I can already see the sparks fly. Garth of Dark Horizons reports on the movie pairing you’ve all been waiting for: Vin Diesel and Dame Judi Dench. I know the Pitch Black sequels are set in space, but hopefully they can squeeze in a scene of the two of them simultaneously screaming from out the front windsheld of a car. In other Dark Horizons news, along the lines of K-19, director Kathryn Bigelow is now working on a historical film about the Scottsboro case, which could be quite interesting.
The D’oh of Homer.
Since we’re discussing philosophy, I’d be remiss if I didn’t mention those paragons of postmodernism, The Simpsons.
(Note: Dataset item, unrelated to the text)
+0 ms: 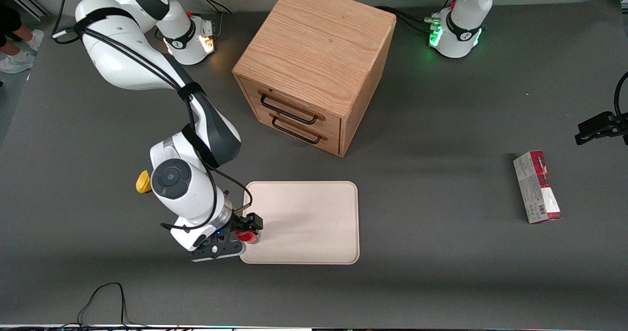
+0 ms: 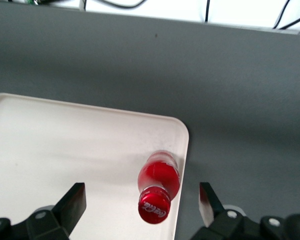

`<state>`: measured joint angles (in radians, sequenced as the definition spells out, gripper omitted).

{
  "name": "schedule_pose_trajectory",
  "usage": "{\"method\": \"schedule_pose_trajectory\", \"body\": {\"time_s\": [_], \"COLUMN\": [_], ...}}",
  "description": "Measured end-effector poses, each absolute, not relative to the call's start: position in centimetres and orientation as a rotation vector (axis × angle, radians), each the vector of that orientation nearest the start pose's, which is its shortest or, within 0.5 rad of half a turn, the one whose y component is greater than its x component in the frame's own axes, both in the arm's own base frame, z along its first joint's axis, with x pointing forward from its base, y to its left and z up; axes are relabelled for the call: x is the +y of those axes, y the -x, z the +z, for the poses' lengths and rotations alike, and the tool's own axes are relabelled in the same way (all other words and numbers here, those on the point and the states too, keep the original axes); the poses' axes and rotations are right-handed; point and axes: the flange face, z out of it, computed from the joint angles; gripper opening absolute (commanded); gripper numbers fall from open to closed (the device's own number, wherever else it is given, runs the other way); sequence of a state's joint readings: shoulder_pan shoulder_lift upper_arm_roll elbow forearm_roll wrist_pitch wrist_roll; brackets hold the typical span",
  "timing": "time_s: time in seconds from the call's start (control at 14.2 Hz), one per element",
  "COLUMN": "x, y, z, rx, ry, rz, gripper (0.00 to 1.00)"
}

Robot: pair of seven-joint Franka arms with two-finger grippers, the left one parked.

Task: Place coke bottle on tray

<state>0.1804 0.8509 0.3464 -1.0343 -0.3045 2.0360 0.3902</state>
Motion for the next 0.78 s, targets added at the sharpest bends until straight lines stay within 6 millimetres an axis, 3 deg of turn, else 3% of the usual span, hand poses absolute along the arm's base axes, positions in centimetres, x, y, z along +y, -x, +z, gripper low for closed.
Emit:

On the eve of Springfield’s 300th episode, EW picks the top twenty-five episodes of all time (Via Listen Missy and this archetypal contrarian-for-the-sake-of-it Slate story.) In the spirit of Comic Book Guy, the fanboy sensei, I have actually amassed a sizable World of Springfield collection. I would put up a picture for you, but that would invite social humiliation [as with Foopster‘s now-lost reaction to this old desk pic posted years ago (6/19/00)], and my life already has too many Ralph Wiggum moments as it is, thank you very much. So I’ll leave it at this: Homer, Marge, Bart, Lisa, and Maggie – here’s to another 300.
Truth and Consequences.
Misread misanthrope or principled truthteller? Louis Menand and Leon Wieseltier battle over the legacy of George Orwell. Only recently in my readings (in Menand’s Metaphysical Club and James Livingston’s Pragmatism, Feminism, and Democracy) have I encountered this notion that the pragmatism of the Progressives (such as Oliver Wendell Holmes, William James, and John Dewey) eventually leads to the same moral relativist conclusions as post-structuralism (in fact, Livingston argues that much of the postmodern devotion to figures like Foucault and Derrida is mainly a reflection of the European indifference to, if not ignorance of, American scholarship – James and Dewey came to the same philosophic conclusions decades earlier.) And, indeed, Herbert Croly’s 1909 The Promise of American Life, considered the bible of the Progressive moment, attacks abolitionism for much the same reasons as Louis Menand – that it was dangerous and destructive in its reliance upon absolute moral certainty. (Sadly, to say the progressives had a moral blind spot when it came to America’s racial dilemma is an understatement.) But, then again, the “prophetic pragmatism” of Cornel West is cleary infused with a moral sense that is based on certain underlying truths. (“Like Foucault, prophetic pragmatists criticize and resist forms of subjection, as well as types of economic exploitation, state repression, and bureaucratic domination. But these critiques and resistances, unlike his, are unashamedly guided by moral ideals of creative democracy and individuality.”) So, I’d say that, while I fall somewhere between Menand and Wieseltier on the subject of Orwell, and while I usually find Wieseltier to be a pompous ass (his own attack on Cornel West comes to mind), in the end I side with those who say keep the aspidistra flying. To paraphrase Orwell, all truths may in fact be equal, but some truths are more equal than others. It may involve some intellectual doublethink, but one can recognize that a truth may have some basis in subjectivity and still hold it – and fight for it – with conviction.